Work instructions - What you return should match the data below exactly, with no pictures in it.

Recorded information -

▼

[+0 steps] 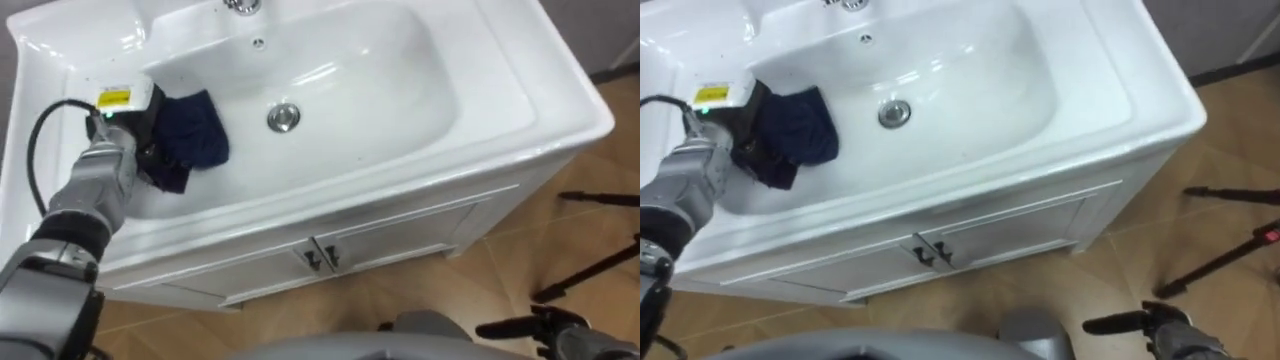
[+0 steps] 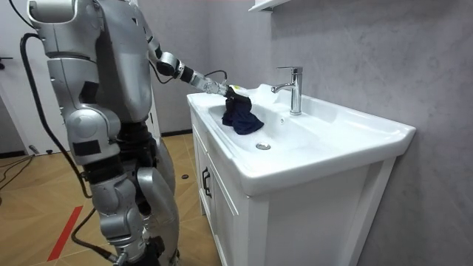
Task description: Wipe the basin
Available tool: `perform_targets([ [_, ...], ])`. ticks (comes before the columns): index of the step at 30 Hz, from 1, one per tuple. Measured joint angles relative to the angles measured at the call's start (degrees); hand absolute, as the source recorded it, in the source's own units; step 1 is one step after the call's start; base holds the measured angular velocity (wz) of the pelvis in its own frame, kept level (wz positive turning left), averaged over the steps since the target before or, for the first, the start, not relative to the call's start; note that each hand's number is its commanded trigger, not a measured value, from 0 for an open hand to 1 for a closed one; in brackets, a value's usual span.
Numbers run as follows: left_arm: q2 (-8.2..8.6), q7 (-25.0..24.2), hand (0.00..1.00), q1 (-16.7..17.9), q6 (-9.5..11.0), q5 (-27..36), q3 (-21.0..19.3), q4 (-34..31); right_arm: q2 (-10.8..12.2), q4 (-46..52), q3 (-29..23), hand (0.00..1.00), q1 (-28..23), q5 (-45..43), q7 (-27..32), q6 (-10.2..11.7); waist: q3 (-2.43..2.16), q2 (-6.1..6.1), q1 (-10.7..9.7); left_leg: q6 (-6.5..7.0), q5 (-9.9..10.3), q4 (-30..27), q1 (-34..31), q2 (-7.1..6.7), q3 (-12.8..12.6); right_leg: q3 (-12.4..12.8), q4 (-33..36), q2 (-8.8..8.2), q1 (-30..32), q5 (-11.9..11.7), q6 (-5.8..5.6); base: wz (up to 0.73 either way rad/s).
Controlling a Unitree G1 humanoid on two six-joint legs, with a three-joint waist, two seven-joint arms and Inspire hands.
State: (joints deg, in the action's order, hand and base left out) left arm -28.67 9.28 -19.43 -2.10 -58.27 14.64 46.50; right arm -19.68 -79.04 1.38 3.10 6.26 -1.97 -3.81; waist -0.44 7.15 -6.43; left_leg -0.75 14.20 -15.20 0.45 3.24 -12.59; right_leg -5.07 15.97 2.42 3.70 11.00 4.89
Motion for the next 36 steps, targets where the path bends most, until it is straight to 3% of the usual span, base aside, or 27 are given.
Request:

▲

The completed task -
[+0 steps] 
[+0 steps] 
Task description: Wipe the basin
Available tool: `perform_targets([ [_, ...], ])`. ticks (comes before the columns): index of the step at 30 Hz, from 1, one per tuple. Measured joint angles relative to the angles measured at the call's start (degrees); hand absolute, as the source recorded it, in the source's own units; step 1 is one step after the call's start; base holds the measured angular velocity (wz) of the pelvis in its own frame, kept level (wz positive turning left), averaged over the steps since the target before or, for the first, the start, not relative to the call's start; note that each hand's number is its commanded trigger, not a measured value, from 0 for an open hand to 1 for a closed one; in brackets, a value's usual span.
Numbers run as follows: left_arm: q2 (-8.2..8.6), q7 (-25.0..24.2), hand (0.00..1.00), q1 (-16.7..17.9), q6 (-9.5..11.0), q5 (-27..36), q3 (-21.0..19.3), q4 (-34..31); right_arm: q2 (-10.8..12.2), q4 (-46..52), q3 (-29..23), hand (0.00..1.00), q1 (-28..23), q5 (-45..43), q7 (-27..32), q6 (-10.2..11.7); waist: q3 (-2.43..2.16), q2 (-6.1..6.1), q1 (-10.7..9.7); left_leg: q6 (-6.5..7.0), q5 (-9.9..10.3), q4 (-30..27), q1 (-34..31), q2 (-7.1..6.7), q3 (-12.8..12.6); right_leg: q3 (-12.4..12.8), q4 (-33..36), q2 (-8.8..8.2), q1 (-30..32), q5 (-11.9..11.7), q6 (-5.8..5.6); base: wz (up to 0.73 either way rad/s).
Controlling a Unitree G1 humanoid on two six-joint legs, with a three-joint waist, two seven-joint arms and Inspire hands.
State: (joints deg, in the action's order, hand and base left out) left arm -28.67 9.28 -19.43 -2.10 -58.27 14.64 46.50; right arm -19.68 -79.04 1.38 3.10 6.26 -1.97 -3.81; waist -0.44 7.15 -6.43; left_leg -0.75 14.20 -15.20 0.45 3.24 -12.59; right_leg -5.07 15.97 2.42 3.70 11.00 4.89
Motion for the next 36 steps, targets where the path bends most, until it is straight to 3% of the usual span, base aside, or 27 are given.
Request:

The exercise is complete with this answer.